Stat Med. 2015 Jun 15;34(13):2104-15. doi: 10.1002/sim.6474. Epub 2015 Mar 10.
In early-phase clinical trials, interim monitoring is commonly conducted based on the estimated intent-to-treat effect, which is subject to bias in the presence of noncompliance.

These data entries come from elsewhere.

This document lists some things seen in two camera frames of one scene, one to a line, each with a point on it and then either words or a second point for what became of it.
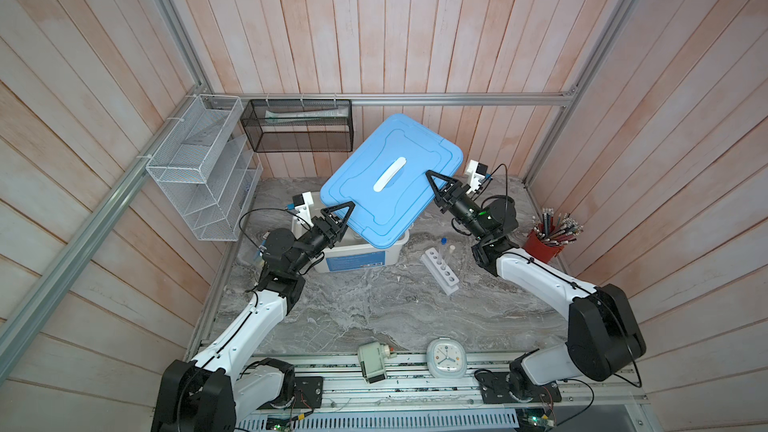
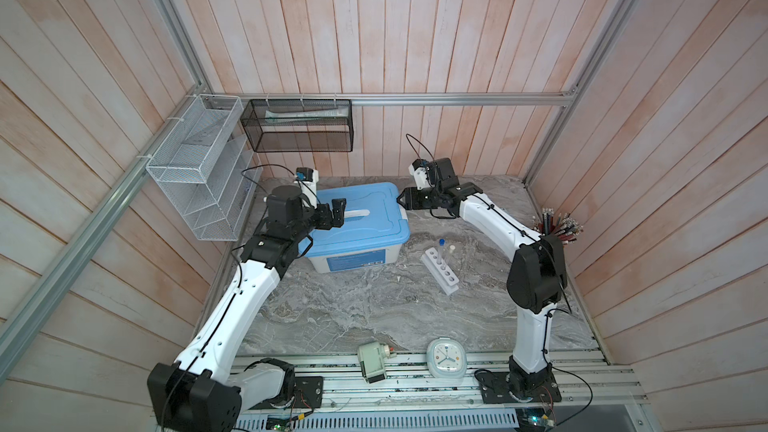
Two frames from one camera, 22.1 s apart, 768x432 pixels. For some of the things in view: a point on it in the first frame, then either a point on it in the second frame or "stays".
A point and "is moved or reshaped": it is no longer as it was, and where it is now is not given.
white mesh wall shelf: (205, 166) stays
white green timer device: (371, 356) stays
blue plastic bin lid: (395, 201) is moved or reshaped
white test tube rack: (441, 270) stays

To address this issue, we propose a Bayesian sequential monitoring trial design based on the estimation of the causal effect using a principal stratification approach. The proposed design simultaneously considers efficacy and toxicity outcomes and utilizes covariates to predict a patient's potential compliance behavior and identify the causal effects. Based on accumulating data, we continuously update the posterior estimates of the causal treatment effects and adaptively make the go/no-go decision for the trial. Numerical results show that the proposed method has desirable operating characteristics and addresses the issue of noncompliance.
在早期临床试验中,中期监测通常基于意向性治疗效应的估计进行,而在存在不依从性的情况下,该效应会存在偏差。为解决这一问题,我们提出一种基于主要分层方法估计因果效应的贝叶斯序贯监测试验设计。所提出的设计同时考虑疗效和毒性结果,并利用协变量预测患者潜在的依从行为并识别因果效应。基于不断积累的数据,我们持续更新因果治疗效应的后验估计,并自适应地做出试验的继续/停止决策。数值结果表明,所提出的方法具有理想的操作特性,并解决了不依从性问题。